§ **ABOUT THIS TASK**
Please output, without any change, the lines of the material below from the very first through the one with "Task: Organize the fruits".

--- GIVEN MATERIAL Enclosed Below ---

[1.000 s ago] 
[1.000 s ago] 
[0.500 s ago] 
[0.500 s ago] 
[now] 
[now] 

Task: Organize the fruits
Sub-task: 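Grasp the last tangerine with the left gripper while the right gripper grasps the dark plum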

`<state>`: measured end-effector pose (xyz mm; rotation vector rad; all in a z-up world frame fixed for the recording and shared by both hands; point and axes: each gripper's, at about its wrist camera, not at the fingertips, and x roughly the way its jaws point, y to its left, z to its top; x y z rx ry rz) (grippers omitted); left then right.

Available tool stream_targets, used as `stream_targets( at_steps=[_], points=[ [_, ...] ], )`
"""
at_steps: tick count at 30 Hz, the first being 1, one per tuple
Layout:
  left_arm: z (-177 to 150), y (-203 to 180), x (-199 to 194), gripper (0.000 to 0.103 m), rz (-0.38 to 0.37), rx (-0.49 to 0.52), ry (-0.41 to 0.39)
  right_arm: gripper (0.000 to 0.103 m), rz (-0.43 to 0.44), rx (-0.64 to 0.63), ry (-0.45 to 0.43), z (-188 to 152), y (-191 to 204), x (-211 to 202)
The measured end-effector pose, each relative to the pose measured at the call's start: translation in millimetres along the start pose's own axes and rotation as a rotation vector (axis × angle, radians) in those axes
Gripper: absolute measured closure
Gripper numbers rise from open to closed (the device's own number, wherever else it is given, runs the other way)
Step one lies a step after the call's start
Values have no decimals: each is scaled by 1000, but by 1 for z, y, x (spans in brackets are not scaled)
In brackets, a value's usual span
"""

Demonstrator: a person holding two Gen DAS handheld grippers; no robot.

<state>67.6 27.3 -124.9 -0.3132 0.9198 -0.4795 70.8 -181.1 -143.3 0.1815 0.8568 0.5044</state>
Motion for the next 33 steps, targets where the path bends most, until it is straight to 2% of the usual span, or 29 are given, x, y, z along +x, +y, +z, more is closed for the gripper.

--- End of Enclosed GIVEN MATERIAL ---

§ **ANSWER BOX**
[1.000 s ago] 
[1.000 s ago] 
[0.500 s ago] 
[0.500 s ago] 
[now] 
[now] 

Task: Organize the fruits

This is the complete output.